BUCK: I’m looking right now at the provisional U.S. covid death count by age, and it’s up on Statista, and it’s what we’ve said all along. Effectively, this is a virus, if you are under the age of 50 — doing fast math here — there are about 45,000 to 50,000 people in the country, they think, who have died from covid, over 50.
CLAY: The people under the age of 50, too, because most people don’t die. The population is way higher, in addition to that being a small number.
BUCK: If you are 65 to 74, 175,000. If you’re 75 to 84, 200,000. If you’re 85 years and older, 204,000. So, yes, if you’re 85 years or older, this thing is really nasty and really dangerous. Same 75, 65.
CLAY: If you’re a senior citizen, you should get the vaccine.

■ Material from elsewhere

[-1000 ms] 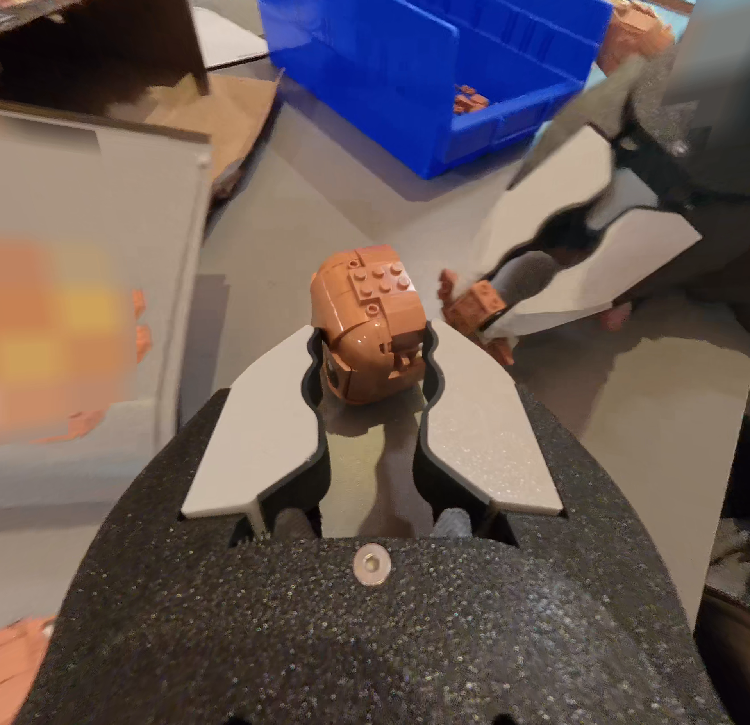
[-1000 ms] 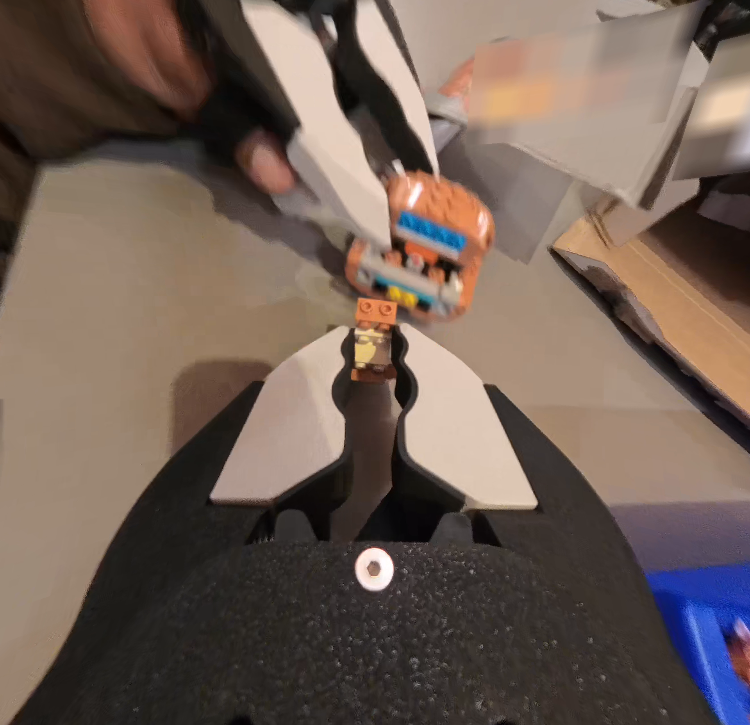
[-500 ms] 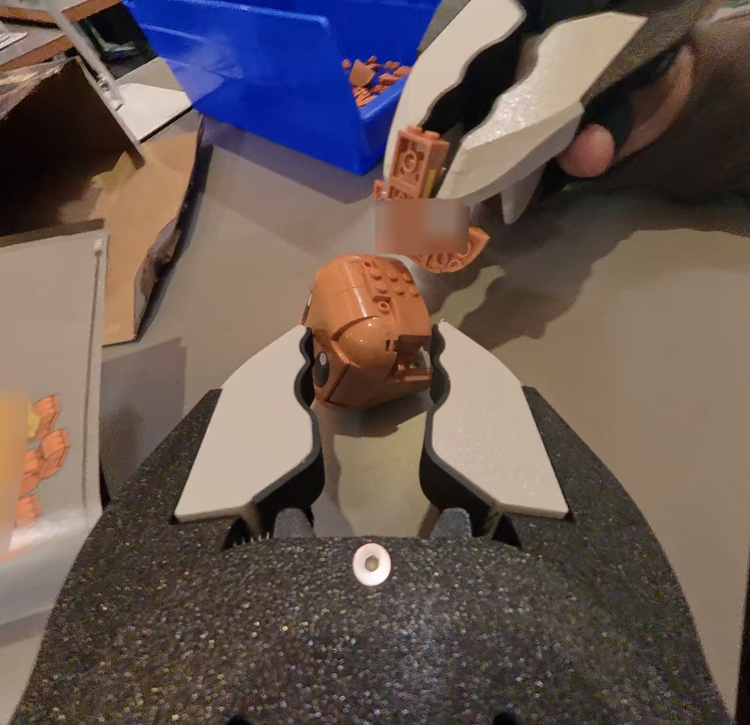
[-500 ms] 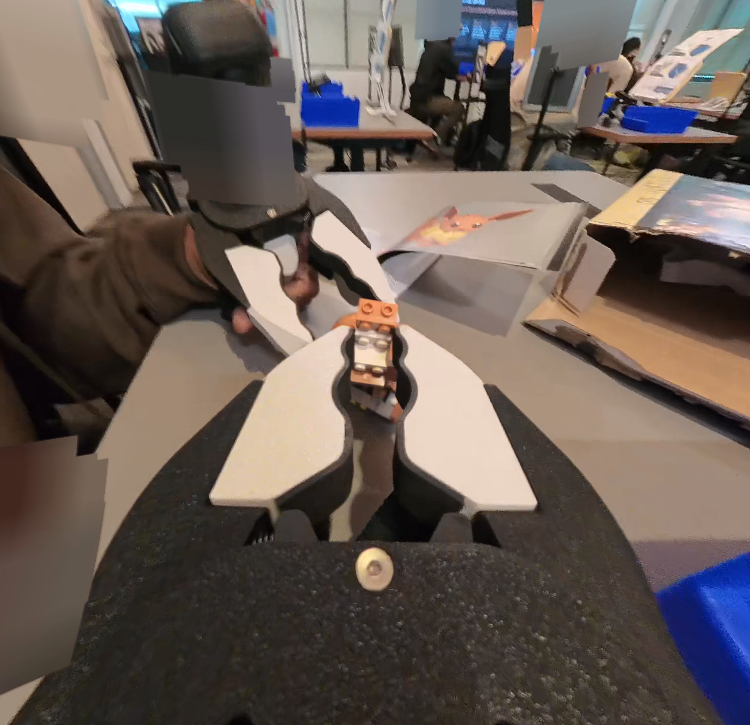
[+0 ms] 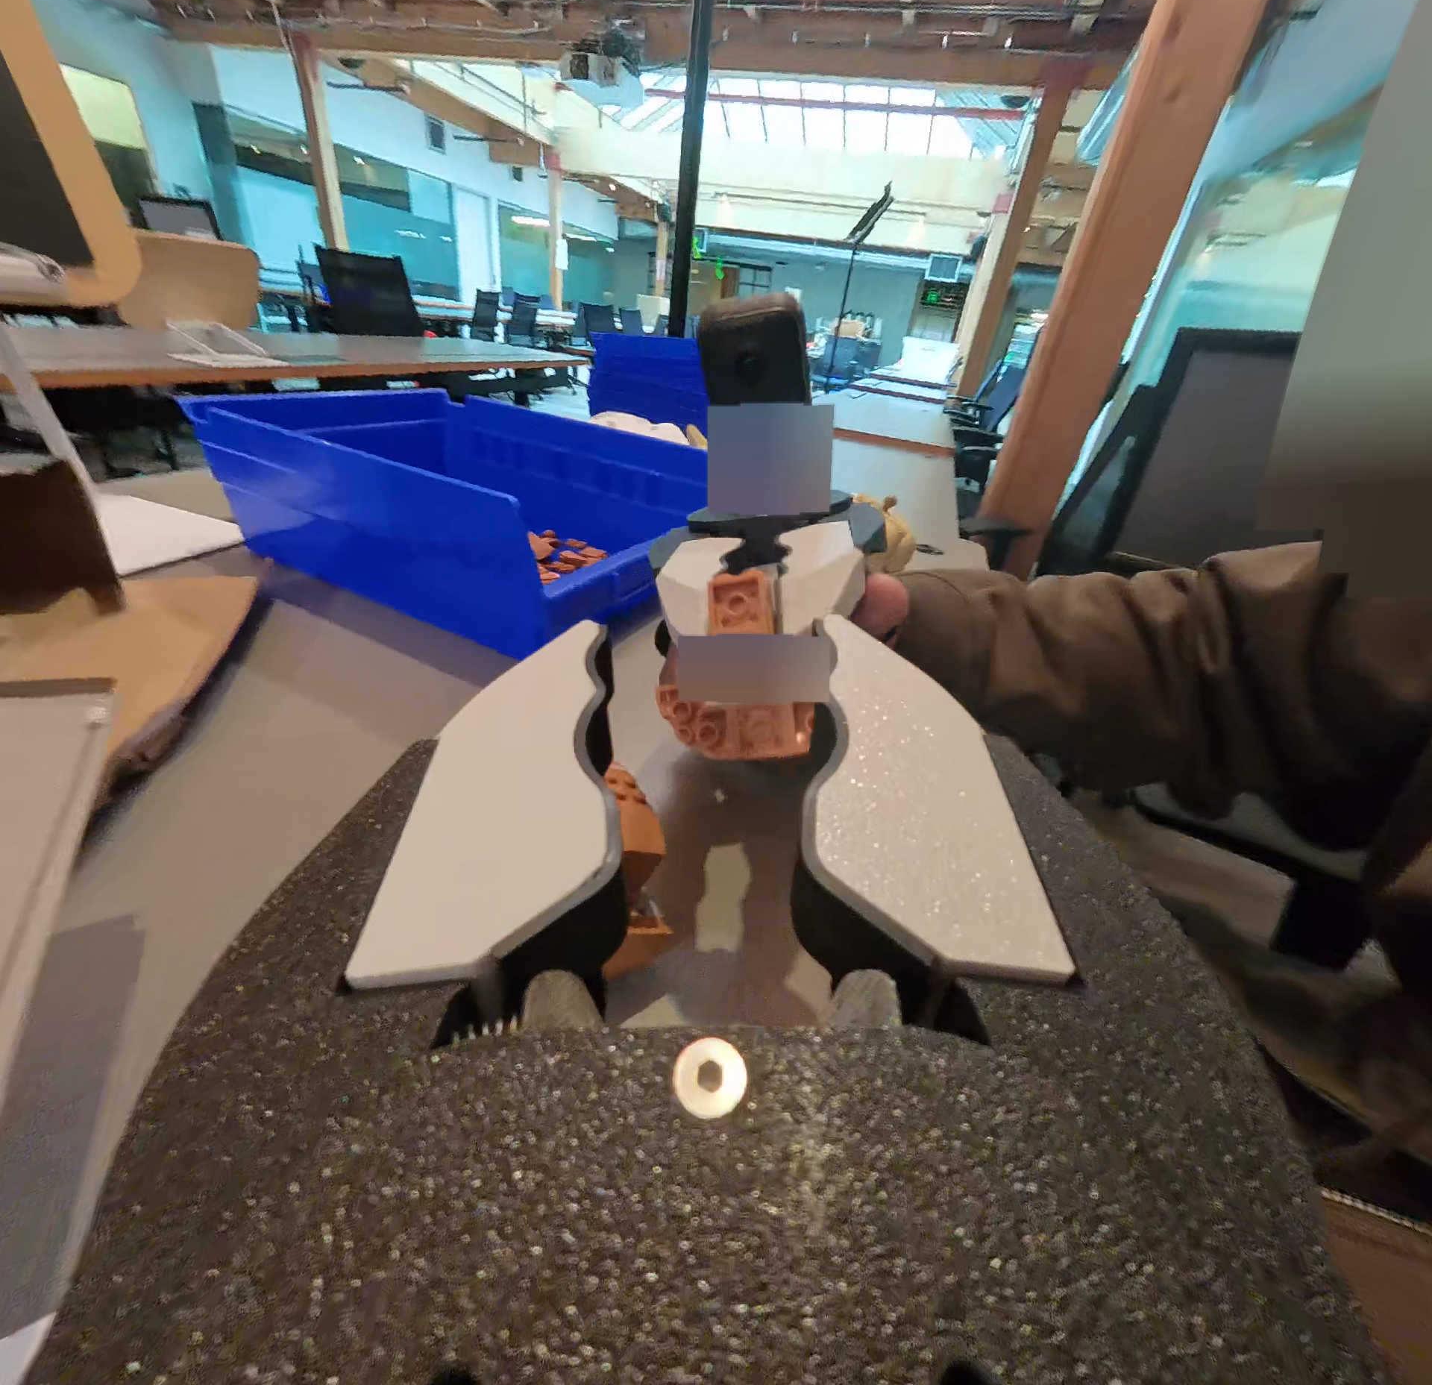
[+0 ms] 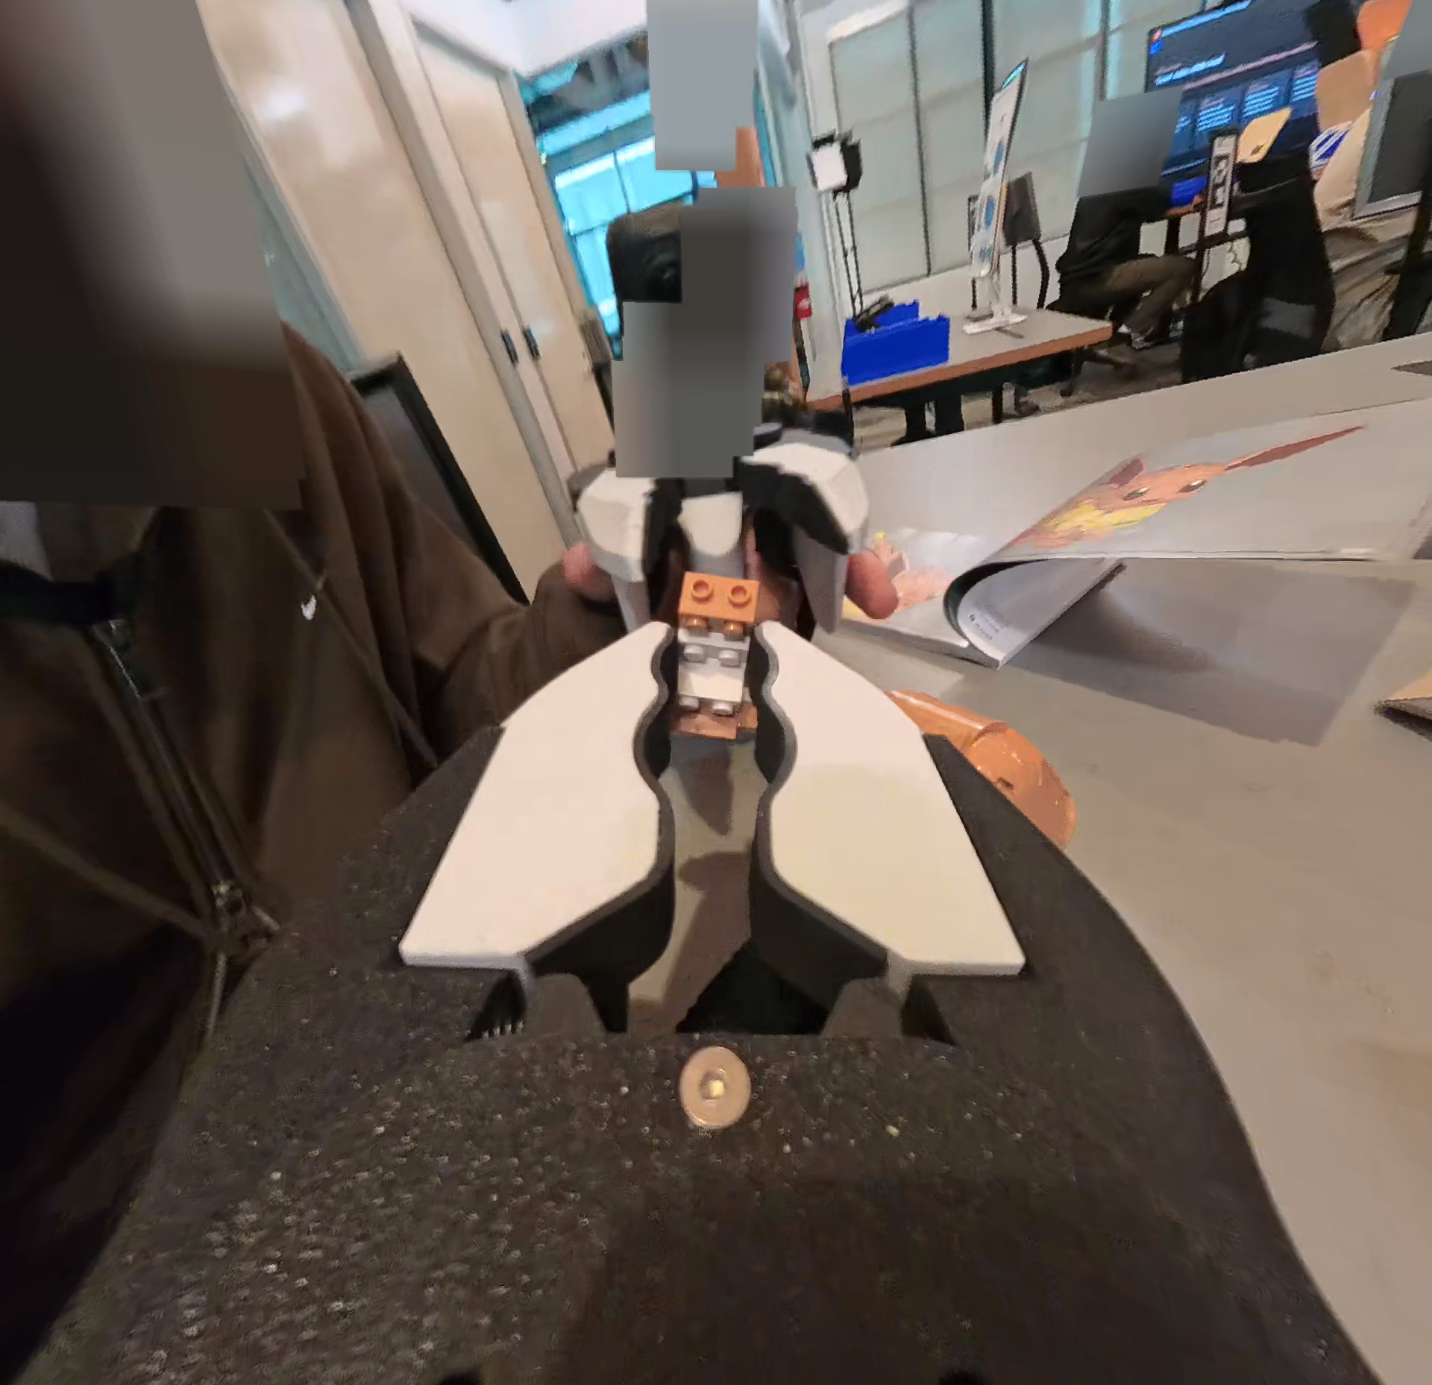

BUCK: It’s a senior citizen plague. It’s going after our seniors. That’s why we’ve been saying, “Get vaccinated if you’re in that age range, please,” and we also tell you the data about the people going in the hospital in Michigan. Yeah, maybe 25% of them are vaccinated and still in the hospital, which is noteworthy because it’s not obviously a vaccine that’s as good as we were told it is. But it’s still much better than the alternative if you’re in that high-risk category.
And that’s why we tell you that 75% of the people… I can understand if you’re working in the emergency room right now in Detroit and you’re seeing somebody who is coming in who is 64-65 years old, they’ve got hypertension and they’re unvaccinated. You want everyone who would be in that category to take the additional precaution.
Someone who is 30, someone who is 40, someone who is 10, what are they doing, Clay? This is where you ask me where it goes. I thought at this point that enough Americans would be rational, but part of the problem here, man, is we’re in an era of mass media and mass hysteria. You combine these two things and people are just…
They’re all carrying around their covid panic meters on their phones. They’re watching. They’re reading. They’re seeing all this stuff all the time. There’s no escape from it. That’s how people are double masking alone outside. But we’re going to be with you through it, folks. It might be a rough winter, but we’ll be with you every day.
CLAY: That’s how you end up on television screaming that someone’s trying to kill your mom. It’s a form of madness.